Darren Everson of the Wall Street Journal reports that a group of twenty one professors and lawyers have requested that the U.S. Department of Justice investigate the Bowl Championship Series (BCS) for potential violations of antitrust law. The group sent a letter to the Department of Justice claiming that “[t]he BCS shields preferred schools from competition by erecting barriers to competitive post-season entry, provides favored schools with fixed benefits, and harms consumers of post-season college football.”

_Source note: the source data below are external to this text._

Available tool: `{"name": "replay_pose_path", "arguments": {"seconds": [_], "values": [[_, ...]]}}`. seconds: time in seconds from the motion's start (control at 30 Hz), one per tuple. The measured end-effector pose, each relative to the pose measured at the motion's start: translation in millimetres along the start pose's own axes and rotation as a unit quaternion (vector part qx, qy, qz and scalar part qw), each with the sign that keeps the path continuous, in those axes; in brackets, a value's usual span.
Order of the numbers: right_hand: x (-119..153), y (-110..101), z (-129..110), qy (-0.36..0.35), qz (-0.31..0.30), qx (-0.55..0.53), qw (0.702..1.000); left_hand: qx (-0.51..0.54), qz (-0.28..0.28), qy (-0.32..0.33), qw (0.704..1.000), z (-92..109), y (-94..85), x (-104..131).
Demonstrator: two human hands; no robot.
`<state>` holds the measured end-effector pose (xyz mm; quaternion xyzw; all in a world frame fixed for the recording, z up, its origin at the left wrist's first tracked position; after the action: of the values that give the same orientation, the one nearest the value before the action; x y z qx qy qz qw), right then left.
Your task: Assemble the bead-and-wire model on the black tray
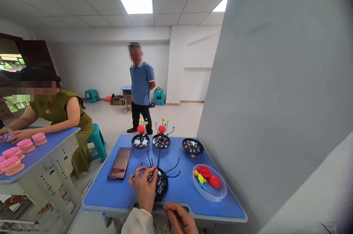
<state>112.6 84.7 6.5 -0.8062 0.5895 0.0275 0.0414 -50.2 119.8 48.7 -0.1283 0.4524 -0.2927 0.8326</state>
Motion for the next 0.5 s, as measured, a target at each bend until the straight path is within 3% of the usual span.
{"name": "replay_pose_path", "arguments": {"seconds": [0.2,0.5], "values": [[-28,-3,-25,-0.095,0.099,0.071,0.988,0.005,-0.022,-0.030,0.999,1,1.7,-2],[-64,17,-42,-0.172,0.053,0.126,0.976,-0.011,-0.021,-0.009,1.000,-6,1.3,5]]}}
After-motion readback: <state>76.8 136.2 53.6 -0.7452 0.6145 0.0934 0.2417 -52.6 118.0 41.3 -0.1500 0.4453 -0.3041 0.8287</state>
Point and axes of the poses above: each hand's wrist, its own x-axis away from the middle knuckle, its own y-axis out of the palm, z = x × y, the point moved 4 cm from there along -x, towards the middle knuckle, and after that the axes turned 4 degrees about y, right-handed, at the moved point
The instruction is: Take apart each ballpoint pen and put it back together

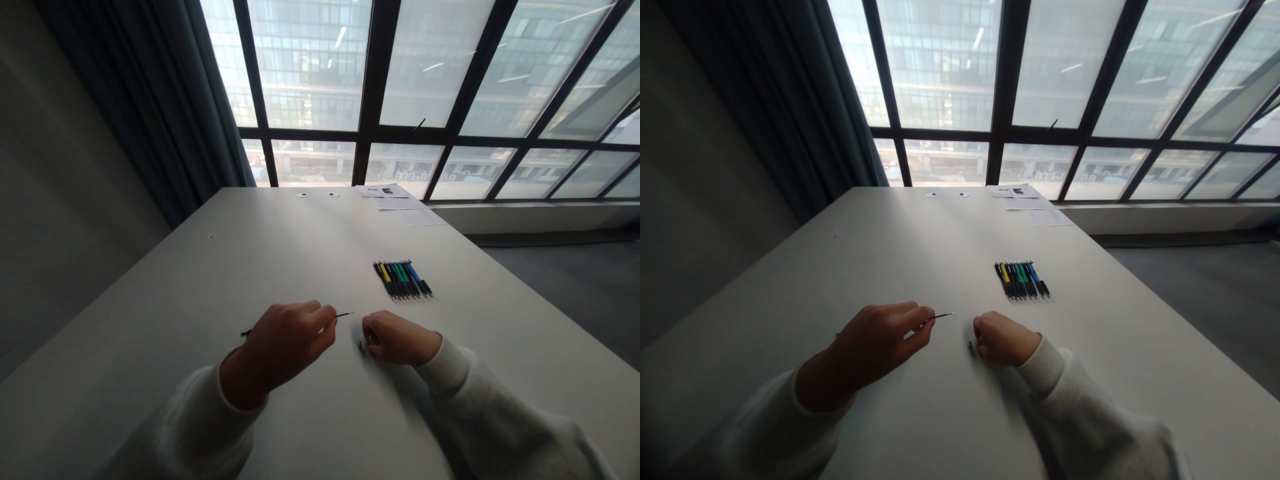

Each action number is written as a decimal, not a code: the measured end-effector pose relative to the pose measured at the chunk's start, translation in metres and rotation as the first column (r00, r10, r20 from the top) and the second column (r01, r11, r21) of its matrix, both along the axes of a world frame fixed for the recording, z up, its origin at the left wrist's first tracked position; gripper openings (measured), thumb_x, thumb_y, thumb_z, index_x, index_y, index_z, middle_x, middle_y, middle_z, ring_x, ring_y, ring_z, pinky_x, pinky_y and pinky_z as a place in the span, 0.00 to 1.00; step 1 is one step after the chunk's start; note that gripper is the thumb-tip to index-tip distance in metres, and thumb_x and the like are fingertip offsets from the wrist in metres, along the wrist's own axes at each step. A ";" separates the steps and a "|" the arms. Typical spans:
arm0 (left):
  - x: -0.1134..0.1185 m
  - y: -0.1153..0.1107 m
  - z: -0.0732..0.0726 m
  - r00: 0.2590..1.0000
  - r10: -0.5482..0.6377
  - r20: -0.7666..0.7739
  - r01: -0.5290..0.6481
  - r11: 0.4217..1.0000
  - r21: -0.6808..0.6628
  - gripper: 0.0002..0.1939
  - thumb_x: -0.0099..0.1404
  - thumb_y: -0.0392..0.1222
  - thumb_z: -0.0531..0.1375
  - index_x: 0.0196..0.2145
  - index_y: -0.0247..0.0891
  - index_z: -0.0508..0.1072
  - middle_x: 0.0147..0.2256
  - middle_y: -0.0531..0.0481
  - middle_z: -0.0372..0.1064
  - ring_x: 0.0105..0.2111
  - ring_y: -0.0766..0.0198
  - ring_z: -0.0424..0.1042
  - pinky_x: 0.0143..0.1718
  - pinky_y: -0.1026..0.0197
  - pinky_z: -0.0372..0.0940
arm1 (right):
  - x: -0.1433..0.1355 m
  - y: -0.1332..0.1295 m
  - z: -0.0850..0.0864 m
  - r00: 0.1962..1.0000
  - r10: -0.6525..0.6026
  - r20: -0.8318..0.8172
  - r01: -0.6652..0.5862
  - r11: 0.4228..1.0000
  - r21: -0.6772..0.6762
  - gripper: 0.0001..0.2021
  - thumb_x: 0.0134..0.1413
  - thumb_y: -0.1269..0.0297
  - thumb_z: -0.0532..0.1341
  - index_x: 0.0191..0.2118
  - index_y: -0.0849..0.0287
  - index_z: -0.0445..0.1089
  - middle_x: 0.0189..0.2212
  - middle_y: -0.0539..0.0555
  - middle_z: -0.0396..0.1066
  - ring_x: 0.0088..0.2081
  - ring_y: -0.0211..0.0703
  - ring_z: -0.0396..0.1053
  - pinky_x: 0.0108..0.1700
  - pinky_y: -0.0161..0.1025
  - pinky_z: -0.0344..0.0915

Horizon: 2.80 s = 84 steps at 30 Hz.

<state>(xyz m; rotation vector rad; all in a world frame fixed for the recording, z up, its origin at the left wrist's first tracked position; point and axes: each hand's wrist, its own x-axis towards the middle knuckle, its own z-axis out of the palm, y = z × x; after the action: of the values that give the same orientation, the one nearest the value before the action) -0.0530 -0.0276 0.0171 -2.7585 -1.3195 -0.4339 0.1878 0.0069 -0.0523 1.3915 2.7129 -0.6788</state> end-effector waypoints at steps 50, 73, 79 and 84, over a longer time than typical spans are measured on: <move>0.000 0.000 -0.001 1.000 -0.001 0.010 0.001 1.000 0.028 0.10 0.68 0.40 0.54 0.33 0.41 0.74 0.25 0.54 0.72 0.23 0.64 0.70 0.23 0.62 0.49 | -0.006 -0.008 0.013 0.985 -0.164 0.044 0.170 0.956 -0.238 0.16 0.50 0.74 0.55 0.15 0.63 0.70 0.14 0.55 0.72 0.16 0.36 0.67 0.22 0.30 0.61; -0.001 0.001 -0.003 1.000 -0.002 0.000 0.002 1.000 0.017 0.10 0.68 0.40 0.54 0.34 0.41 0.74 0.25 0.54 0.72 0.22 0.64 0.69 0.23 0.62 0.50 | 0.008 0.004 -0.005 0.995 -0.075 -0.063 0.072 0.996 -0.061 0.14 0.43 0.71 0.67 0.40 0.61 0.72 0.27 0.52 0.75 0.29 0.41 0.69 0.33 0.34 0.62; 0.000 0.001 -0.002 1.000 0.001 0.001 -0.001 1.000 -0.002 0.10 0.68 0.41 0.54 0.35 0.41 0.75 0.26 0.53 0.73 0.23 0.63 0.70 0.23 0.62 0.52 | 0.008 0.004 -0.006 0.996 -0.036 -0.081 0.030 0.996 -0.080 0.17 0.42 0.73 0.66 0.43 0.59 0.72 0.26 0.50 0.75 0.27 0.39 0.69 0.31 0.32 0.62; -0.001 0.001 -0.003 1.000 0.004 0.007 -0.004 1.000 0.008 0.10 0.68 0.41 0.54 0.35 0.41 0.75 0.26 0.53 0.74 0.23 0.63 0.71 0.24 0.62 0.51 | 0.007 0.004 -0.005 0.996 -0.026 -0.084 0.018 0.996 -0.090 0.12 0.43 0.75 0.63 0.37 0.59 0.74 0.25 0.50 0.75 0.26 0.37 0.69 0.31 0.31 0.61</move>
<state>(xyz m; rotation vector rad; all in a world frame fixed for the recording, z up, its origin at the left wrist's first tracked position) -0.0537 -0.0265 0.0142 -2.7496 -1.3221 -0.4482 0.1949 0.0112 -0.0571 1.4063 2.6968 -0.8685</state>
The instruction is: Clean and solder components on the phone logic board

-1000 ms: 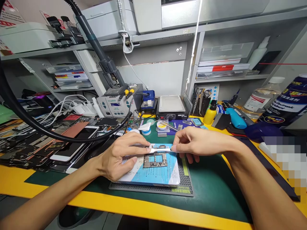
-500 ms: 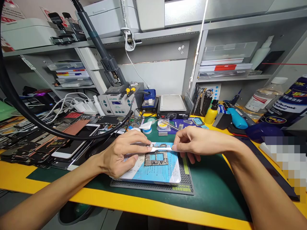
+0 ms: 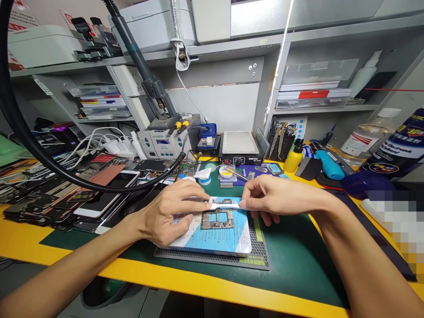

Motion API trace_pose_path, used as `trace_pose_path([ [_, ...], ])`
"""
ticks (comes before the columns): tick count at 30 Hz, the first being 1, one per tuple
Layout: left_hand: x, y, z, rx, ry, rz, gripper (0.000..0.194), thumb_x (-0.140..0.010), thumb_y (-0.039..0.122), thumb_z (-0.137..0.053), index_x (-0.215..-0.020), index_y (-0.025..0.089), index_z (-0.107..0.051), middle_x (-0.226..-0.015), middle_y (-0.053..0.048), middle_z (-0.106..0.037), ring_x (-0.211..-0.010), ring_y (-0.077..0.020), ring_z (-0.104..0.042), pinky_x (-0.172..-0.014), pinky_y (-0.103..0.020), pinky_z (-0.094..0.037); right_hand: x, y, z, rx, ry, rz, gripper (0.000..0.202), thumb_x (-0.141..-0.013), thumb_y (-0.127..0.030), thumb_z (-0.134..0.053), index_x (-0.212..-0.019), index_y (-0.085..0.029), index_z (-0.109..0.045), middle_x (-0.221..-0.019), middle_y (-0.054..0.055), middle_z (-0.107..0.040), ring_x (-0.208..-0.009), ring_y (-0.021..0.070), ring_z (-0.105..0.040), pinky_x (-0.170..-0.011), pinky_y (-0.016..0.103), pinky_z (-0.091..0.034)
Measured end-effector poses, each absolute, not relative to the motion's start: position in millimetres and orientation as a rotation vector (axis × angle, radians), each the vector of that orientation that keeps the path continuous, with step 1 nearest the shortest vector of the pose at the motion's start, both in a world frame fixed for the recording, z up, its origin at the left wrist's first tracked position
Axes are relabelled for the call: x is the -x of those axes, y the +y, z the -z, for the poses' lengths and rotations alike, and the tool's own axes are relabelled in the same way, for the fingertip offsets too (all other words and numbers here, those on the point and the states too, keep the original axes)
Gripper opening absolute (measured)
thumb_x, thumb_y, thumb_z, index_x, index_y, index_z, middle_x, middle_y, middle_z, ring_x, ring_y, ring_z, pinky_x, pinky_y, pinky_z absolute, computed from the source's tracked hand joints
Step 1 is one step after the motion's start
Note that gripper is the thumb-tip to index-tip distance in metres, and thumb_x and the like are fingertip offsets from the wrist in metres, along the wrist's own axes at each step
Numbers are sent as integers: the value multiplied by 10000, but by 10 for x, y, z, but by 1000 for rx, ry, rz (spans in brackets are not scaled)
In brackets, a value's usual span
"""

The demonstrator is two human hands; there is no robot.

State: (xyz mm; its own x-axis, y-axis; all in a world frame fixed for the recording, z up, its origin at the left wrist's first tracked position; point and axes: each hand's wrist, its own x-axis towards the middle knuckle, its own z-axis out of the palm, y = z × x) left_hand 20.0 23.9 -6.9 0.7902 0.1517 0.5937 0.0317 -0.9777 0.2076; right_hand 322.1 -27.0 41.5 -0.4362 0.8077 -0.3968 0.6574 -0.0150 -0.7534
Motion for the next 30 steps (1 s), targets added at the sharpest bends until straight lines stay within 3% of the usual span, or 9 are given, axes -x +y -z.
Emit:
trace_pose_path([
  [30, -200, 247, 51, -2811, 176, -895, 437, -800, 163, -522, -1146, 129, -788, -1154, -154, -760, -987, -300, -686, -881, -504, -553, -3235, -293, -439, 1566, -2061, -1446, 371, -876, -540, -761, -877, -191, -636, -750, -7, -656, -596, 150, -670, -483, 211, -507],
])
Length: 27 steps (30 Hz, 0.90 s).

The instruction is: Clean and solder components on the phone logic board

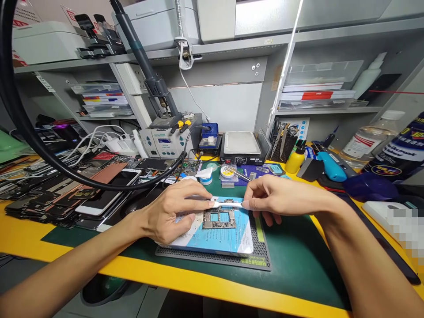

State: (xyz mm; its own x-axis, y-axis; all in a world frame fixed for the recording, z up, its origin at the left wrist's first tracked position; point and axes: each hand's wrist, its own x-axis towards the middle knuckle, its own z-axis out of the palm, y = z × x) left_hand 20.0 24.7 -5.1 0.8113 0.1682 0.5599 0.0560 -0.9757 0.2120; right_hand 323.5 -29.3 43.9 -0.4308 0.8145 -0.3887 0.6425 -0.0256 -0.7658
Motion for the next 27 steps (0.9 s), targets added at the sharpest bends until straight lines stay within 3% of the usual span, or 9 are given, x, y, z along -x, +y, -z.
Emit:
trace_pose_path([
  [27, -209, 251, 42, -2785, 132, -902, 453, -784, 174, -511, -1141, 140, -787, -1146, -164, -763, -975, -301, -696, -866, -505, -570, -3232, -280, -438, 1564, -2046, -1460, 370, -864, -538, -772, -879, -191, -642, -755, -6, -645, -600, 154, -674, -481, 212, -511],
])
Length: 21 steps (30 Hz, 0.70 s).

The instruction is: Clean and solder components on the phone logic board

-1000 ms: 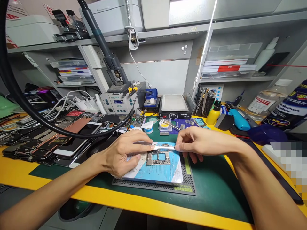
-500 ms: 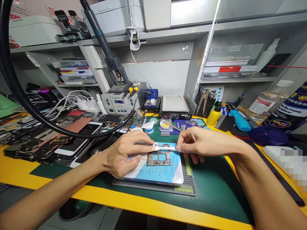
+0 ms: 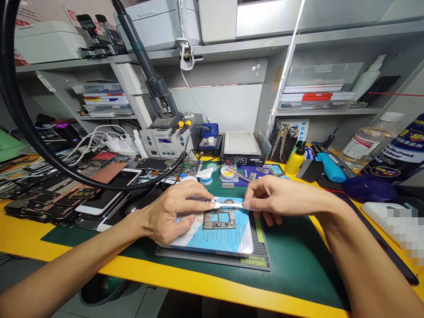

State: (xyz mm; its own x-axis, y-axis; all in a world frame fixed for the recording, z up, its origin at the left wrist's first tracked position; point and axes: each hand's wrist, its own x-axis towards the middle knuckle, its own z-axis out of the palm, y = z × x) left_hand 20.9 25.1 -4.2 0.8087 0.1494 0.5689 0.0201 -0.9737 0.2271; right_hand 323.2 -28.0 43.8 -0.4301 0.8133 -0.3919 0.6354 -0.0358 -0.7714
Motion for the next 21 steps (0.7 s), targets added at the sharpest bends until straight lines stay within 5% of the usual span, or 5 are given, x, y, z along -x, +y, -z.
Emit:
trace_pose_path([
  [21, -206, 223, 57, -2770, 122, -931, 428, -796, 146, -515, -1110, 161, -806, -1180, -163, -742, -1021, -294, -704, -908, -508, -574, -3200, -298, -467, 1574, -2063, -1432, 336, -886, -502, -753, -896, -187, -637, -750, -13, -623, -612, 154, -664, -499, 222, -507],
])
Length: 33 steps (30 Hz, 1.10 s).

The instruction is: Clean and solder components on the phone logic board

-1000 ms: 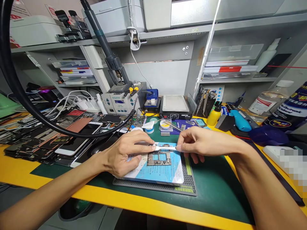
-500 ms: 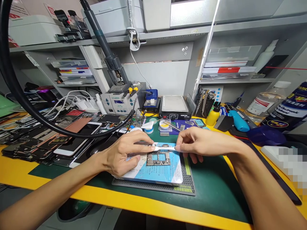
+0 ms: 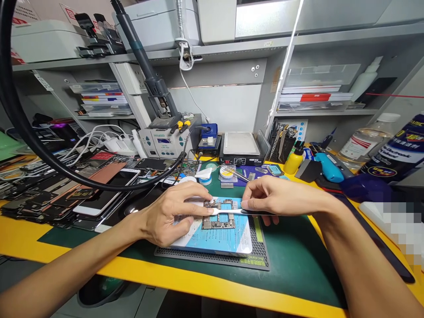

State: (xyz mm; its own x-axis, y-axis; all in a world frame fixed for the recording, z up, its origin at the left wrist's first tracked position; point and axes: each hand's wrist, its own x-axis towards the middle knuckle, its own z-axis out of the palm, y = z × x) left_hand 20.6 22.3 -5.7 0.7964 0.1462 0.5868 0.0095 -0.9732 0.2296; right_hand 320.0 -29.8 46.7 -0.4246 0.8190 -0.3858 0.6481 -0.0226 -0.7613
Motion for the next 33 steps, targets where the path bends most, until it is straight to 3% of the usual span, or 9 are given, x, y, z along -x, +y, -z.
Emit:
trace_pose_path([
  [5, -176, 224, 57, -2781, 170, -914, 484, -794, 159, -519, -1201, 117, -778, -1282, -208, -704, -1111, -346, -683, -947, -570, -553, -3225, -296, -461, 1553, -2090, -1452, 330, -879, -498, -762, -921, -189, -654, -781, -3, -655, -619, 156, -671, -492, 216, -501],
  [14, -142, 223, 71, -2762, 163, -958, 506, -783, 168, -549, -1238, 72, -748, -1321, -236, -686, -1169, -351, -669, -1003, -563, -534, -3276, -270, -425, 1542, -2100, -1408, 290, -886, -462, -761, -901, -188, -665, -753, -3, -643, -607, 136, -596, -503, 212, -457],
  [23, -151, 215, 41, -2765, 157, -911, 463, -799, 170, -534, -1182, 83, -778, -1290, -229, -704, -1107, -357, -686, -928, -567, -545, -3276, -270, -422, 1555, -2142, -1373, 360, -936, -533, -684, -907, -175, -671, -768, 18, -654, -604, 137, -581, -506, 225, -430],
  [33, -180, 237, 66, -2718, 132, -897, 466, -773, 157, -534, -1153, 58, -786, -1180, -211, -748, -1026, -332, -698, -902, -536, -553, -3214, -279, -454, 1605, -2095, -1379, 268, -876, -444, -744, -879, -189, -664, -768, -2, -649, -618, 139, -602, -511, 221, -443],
])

It remains to be seen whether the Department of Justice is willing to get involved with the BCS. What is relatively clear is that a playoff in college football will not happen without external pressure and perhaps a lawsuit. A recent USA Today article by Steve Weiberg on the NCAA referenced Unsportsmanlike Conduct, the book written by the NCAA’s first CEO, Walter Byers, which reinforces this concept:
[Unsportsmanlike Conduct] repudiated much of what Byers was instrumental in building during his 36 years with the association, railing at what he saw as the exploitation of college athletes and maintaining that “the major hope for reform lies outside the collegiate structure.”
Wrote Byers,“What the colleges will not do voluntarily should be done for them.” (emphasis added)
In other words, the best hope for change in big-time collegiate athletics lies in the courts.